Aucun signe de la "Dame de Rangoun". Le parti la Ligue nationale pour la démocratie a demandé la libération immédiate d'Aung San Suu Kyi au lendemain de son arrestation par l'armée, alors que le conseil de sécurité de l'ONU doit se réunir en urgence à huit clos ce mardi pour évoquer la marche à suivre après le coup d'Etat militaire.

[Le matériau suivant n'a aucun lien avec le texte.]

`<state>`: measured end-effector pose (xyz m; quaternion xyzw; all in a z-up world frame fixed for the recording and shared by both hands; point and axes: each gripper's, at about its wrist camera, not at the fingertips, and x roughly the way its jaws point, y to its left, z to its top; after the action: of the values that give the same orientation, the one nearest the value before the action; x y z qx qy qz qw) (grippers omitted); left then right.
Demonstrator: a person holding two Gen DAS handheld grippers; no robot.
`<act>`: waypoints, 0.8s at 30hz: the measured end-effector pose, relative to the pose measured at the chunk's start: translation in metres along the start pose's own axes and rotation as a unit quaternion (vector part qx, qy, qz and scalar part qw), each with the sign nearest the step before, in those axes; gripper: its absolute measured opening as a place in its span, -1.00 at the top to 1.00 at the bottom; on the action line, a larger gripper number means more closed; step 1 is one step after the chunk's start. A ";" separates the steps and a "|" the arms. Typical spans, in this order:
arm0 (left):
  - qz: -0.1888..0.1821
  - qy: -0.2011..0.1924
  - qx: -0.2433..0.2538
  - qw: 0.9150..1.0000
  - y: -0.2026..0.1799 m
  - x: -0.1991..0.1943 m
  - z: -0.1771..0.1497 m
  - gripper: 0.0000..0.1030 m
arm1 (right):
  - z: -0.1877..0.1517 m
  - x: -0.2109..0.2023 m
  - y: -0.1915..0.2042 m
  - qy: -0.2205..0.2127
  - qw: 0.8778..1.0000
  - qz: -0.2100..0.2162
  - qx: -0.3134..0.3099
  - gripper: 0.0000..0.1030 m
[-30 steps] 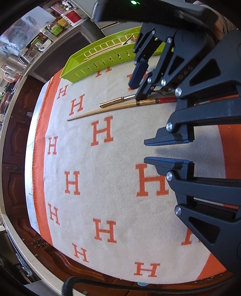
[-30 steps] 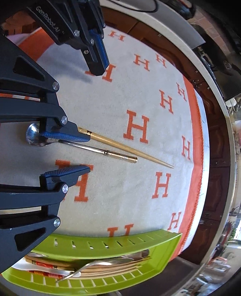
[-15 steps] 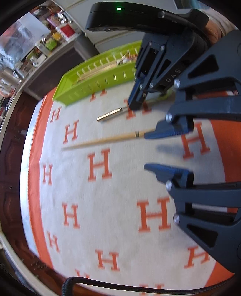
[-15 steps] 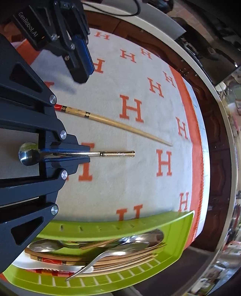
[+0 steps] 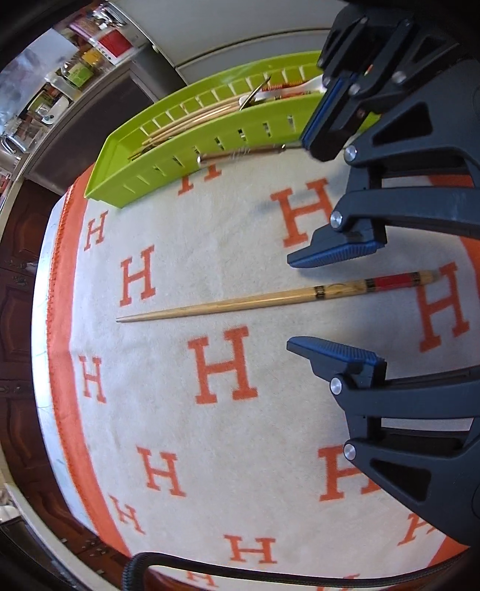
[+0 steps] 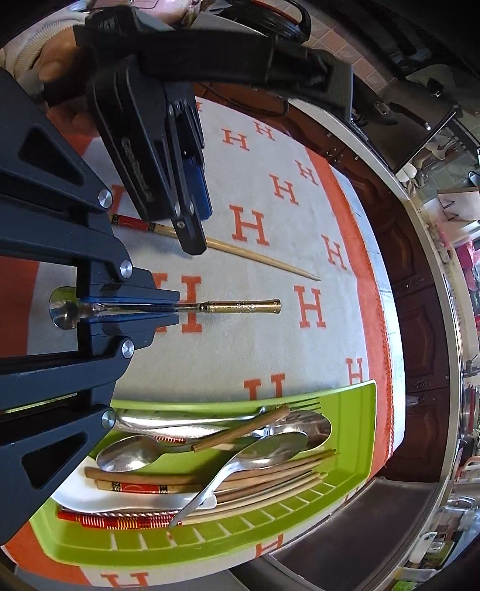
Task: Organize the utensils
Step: 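Grasp the gold-handled spoon with the right tool while the left tool grasps the red-tipped chopstick, then carry the spoon and chopstick over the lime-green tray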
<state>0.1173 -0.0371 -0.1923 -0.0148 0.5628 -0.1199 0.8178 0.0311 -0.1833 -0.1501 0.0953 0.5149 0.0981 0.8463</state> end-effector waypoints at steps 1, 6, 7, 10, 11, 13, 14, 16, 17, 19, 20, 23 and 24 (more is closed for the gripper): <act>0.007 0.000 0.005 1.000 -0.003 0.001 0.001 0.32 | -0.001 -0.002 -0.001 -0.001 1.000 0.000 0.002 0.93; 0.041 -0.007 0.011 0.999 -0.007 0.004 0.005 0.60 | -0.006 -0.006 -0.009 0.000 1.000 0.007 0.013 0.93; 0.049 -0.008 0.013 0.999 -0.007 0.004 0.004 0.77 | -0.007 -0.006 -0.010 0.000 1.000 0.008 0.015 0.93; 0.048 -0.005 0.005 0.999 -0.003 0.004 0.006 0.90 | -0.008 -0.009 -0.013 -0.002 1.000 0.011 0.018 0.93; 0.046 -0.003 0.003 0.999 -0.002 0.004 0.006 0.90 | -0.008 -0.010 -0.014 -0.003 1.000 0.012 0.019 0.93; 0.042 0.001 -0.002 0.999 0.000 0.002 0.006 0.91 | -0.010 -0.014 -0.015 -0.006 1.000 0.015 0.021 0.93; 0.037 0.003 -0.005 0.999 0.000 0.002 0.005 0.91 | -0.010 -0.016 -0.016 -0.008 1.000 0.016 0.021 0.93; 0.022 0.009 -0.015 1.000 0.000 -0.001 0.004 0.91 | -0.008 -0.019 -0.018 -0.012 0.999 0.019 0.024 0.93; 0.010 0.010 -0.019 1.000 -0.001 -0.005 0.003 0.91 | -0.008 -0.021 -0.018 -0.014 0.999 0.020 0.025 0.93; -0.008 0.004 -0.024 1.000 -0.005 -0.017 0.003 0.91 | -0.009 -0.027 -0.020 -0.019 0.999 0.022 0.028 0.93; -0.019 -0.001 -0.024 1.000 -0.009 -0.024 0.004 0.91 | -0.009 -0.030 -0.021 -0.023 0.999 0.024 0.030 0.93; -0.045 -0.015 -0.020 0.999 -0.022 -0.046 0.008 0.91 | -0.009 -0.044 -0.028 -0.033 0.998 0.033 0.040 0.93; -0.057 -0.020 -0.018 0.998 -0.029 -0.054 0.011 0.91 | -0.008 -0.050 -0.031 -0.037 0.998 0.036 0.043 0.93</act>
<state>0.1036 -0.0544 -0.1341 -0.0640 0.5469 -0.1552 0.8202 0.0037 -0.2262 -0.1187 0.1543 0.4829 0.1028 0.8558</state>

Aung San Suu Kyi avait anticipé son arrestation et fait transmettre un message de résistance à la population birmane par son parti. Mais jusqu'ici, à Rangoun, la capitale économique du pays, la situation est calme malgré cette confiscation du pouvoir.

 
 

Ce putsh militaire, un retour en arrière démocratique dans l'histoire de la Birmanie, a été globalement condamné. Le nouveau président américain Joe Biden a appelé à une réponse internationale unie et à d'éventuelles nouvelles sanctions :

"Comme vous le savez, les États-Unis avaient levé les sanctions contre la Birmanie (Myanmar, ndlr) au cours de la dernière décennie sur la base des progrès démocratiques réalisés. L'annulation de ces progrès nécessitera une révision immédiate de nos sanctions, suivie d'une action appropriée. C'est donc pour cela que Joe Biden a lancé cet appel" a expliqué Jen Psaki, porte-parole de la Maison Blanche.